Ask the Sports Doc: Frozen shoulder
Published 8:35 pm Wednesday, June 9, 2010
EG Asks: I am a 54-year-old, right-hand-dominant male who has been having shoulder pain for the past six months. I can’t play golf anymore without pain. My family doctor diagnosed me with a frozen shoulder and has given me one cortisone injection. I am also in a physical therapy program.
My shoulder continues to lose motion and have pain almost every time move my shoulder. What else can I try and will I end up needing surgery?
Dr. Patel writes: Dear EG, a frozen shoulder can be difficult to treat. Most frozen shoulders however get better with some conservative treatment.
A frozen shoulder develops when the capsule around the shoulder joint thickens and gets stiff. This in turn causes limitation in range of motion and subsequently inflammation of the rotator cuff muscle.
More than 90 percent of patients treated conservatively get better with the diagnosis of frozen shoulder. Frozen shoulders are also more common in diabetic patients. Every patient I see in my office with the possibility of a frozen shoulder gets an X-ray to make sure there is no arthritis in the joint because arthritis can also limit range of motion.

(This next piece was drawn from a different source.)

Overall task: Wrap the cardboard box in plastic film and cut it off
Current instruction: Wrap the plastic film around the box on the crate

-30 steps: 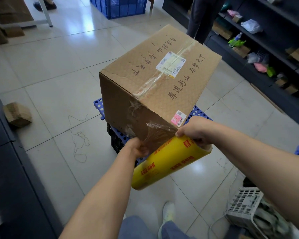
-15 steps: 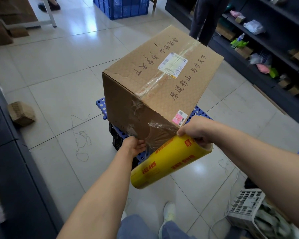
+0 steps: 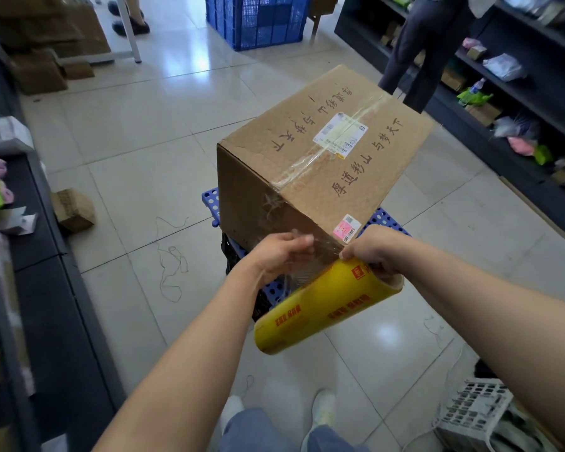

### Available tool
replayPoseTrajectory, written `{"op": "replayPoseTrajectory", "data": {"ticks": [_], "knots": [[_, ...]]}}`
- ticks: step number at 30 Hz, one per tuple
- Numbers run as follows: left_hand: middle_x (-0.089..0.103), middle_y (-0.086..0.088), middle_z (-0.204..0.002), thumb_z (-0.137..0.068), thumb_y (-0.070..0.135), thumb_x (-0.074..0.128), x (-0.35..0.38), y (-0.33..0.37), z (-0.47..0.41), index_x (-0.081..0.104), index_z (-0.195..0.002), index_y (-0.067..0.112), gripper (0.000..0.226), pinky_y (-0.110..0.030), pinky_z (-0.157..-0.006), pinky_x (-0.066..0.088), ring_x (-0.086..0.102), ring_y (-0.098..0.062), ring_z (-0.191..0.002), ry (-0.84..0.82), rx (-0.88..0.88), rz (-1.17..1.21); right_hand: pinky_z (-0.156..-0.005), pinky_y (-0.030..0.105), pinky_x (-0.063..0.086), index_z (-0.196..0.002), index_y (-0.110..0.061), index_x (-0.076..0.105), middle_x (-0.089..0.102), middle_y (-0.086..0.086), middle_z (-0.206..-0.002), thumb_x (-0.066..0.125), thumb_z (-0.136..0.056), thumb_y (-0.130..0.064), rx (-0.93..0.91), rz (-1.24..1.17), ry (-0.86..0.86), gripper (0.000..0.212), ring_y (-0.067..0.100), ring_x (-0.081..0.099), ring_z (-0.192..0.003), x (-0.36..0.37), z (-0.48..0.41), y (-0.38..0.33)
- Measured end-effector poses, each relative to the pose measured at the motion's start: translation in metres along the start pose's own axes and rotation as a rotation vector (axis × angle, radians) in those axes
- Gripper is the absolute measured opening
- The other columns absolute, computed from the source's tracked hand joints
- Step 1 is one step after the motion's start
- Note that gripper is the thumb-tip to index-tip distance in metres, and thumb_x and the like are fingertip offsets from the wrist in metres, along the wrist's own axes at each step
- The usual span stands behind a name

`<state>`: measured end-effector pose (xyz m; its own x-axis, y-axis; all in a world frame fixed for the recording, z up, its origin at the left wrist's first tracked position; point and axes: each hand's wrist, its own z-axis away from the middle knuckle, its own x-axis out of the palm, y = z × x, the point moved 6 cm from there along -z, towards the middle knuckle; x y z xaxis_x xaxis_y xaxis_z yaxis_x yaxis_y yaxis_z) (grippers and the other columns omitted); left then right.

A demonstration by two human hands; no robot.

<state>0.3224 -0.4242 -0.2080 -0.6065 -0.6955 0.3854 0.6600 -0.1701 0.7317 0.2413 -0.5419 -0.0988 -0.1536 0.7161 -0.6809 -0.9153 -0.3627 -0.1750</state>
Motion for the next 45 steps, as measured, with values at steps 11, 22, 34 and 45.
{"op": "replayPoseTrajectory", "data": {"ticks": [11,22,34,45], "knots": [[0.06,-0.01,-0.085,-0.094,0.007,0.054,-0.049,-0.062,0.008,0.063,-0.103,0.006,0.014,-0.026,-0.062,0.044,0.054,-0.017,-0.068,0.539,-0.027,0.05,-0.082,0.03,0.05,-0.129,-0.006,0.039,0.054,0.013,-0.124,0.061,-0.09,-0.027,-0.01,0.0,-0.022,0.049,0.024,0.056,-0.109,0.0,0.0,0.002],[0.053,-0.016,-0.131,-0.093,0.033,0.055,-0.044,-0.203,0.01,0.056,-0.124,-0.002,0.047,-0.038,-0.1,0.036,0.047,-0.033,-0.122,0.704,-0.371,0.111,-0.086,0.037,0.049,-0.129,-0.003,0.04,0.048,0.012,-0.096,0.066,-0.087,-0.024,-0.137,0.003,-0.024,0.054,0.029,0.052,-0.094,-0.007,-0.003,0.002],[0.055,-0.013,-0.104,-0.089,0.034,0.049,-0.005,-0.226,0.019,0.053,-0.085,0.014,0.021,-0.039,-0.083,0.037,0.05,-0.027,-0.095,0.764,-0.327,0.435,-0.09,0.045,0.049,-0.121,-0.003,0.051,0.058,0.017,-0.112,0.068,-0.082,-0.036,-0.412,0.206,0.11,0.054,0.034,0.057,-0.101,-0.008,-0.009,-0.002],[0.05,-0.014,-0.135,-0.095,0.003,0.049,-0.026,-0.172,0.009,0.051,-0.132,0.003,0.037,-0.037,-0.102,0.039,0.047,-0.029,-0.124,0.725,-0.197,0.072,-0.094,0.05,0.046,-0.12,-0.001,0.048,0.056,0.018,-0.11,0.068,-0.081,-0.03,-0.328,0.152,0.086,0.053,0.036,0.055,-0.102,-0.002,-0.008,-0.004]]}}
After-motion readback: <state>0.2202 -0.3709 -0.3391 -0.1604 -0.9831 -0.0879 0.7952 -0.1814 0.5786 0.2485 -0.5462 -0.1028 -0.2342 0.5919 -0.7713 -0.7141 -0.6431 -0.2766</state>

Once a diagnosis of a frozen shoulder is made, I actually inject the shoulder in two different locations. One injection is placed in the joint and the other above the joint. The goal of the injections is to alleviate inflammation and also loosen the capsule to allow for more motion.
In addition to injections, an aggressive physical therapy is just as important in treating the shoulder. If physical therapy and injections don’t work, sometimes gentle manipulation can help. Surgery should be last resort for this condition.
Also, of note, there is a 50 percent chance the opposite shoulder may get affected within five years of the affected side.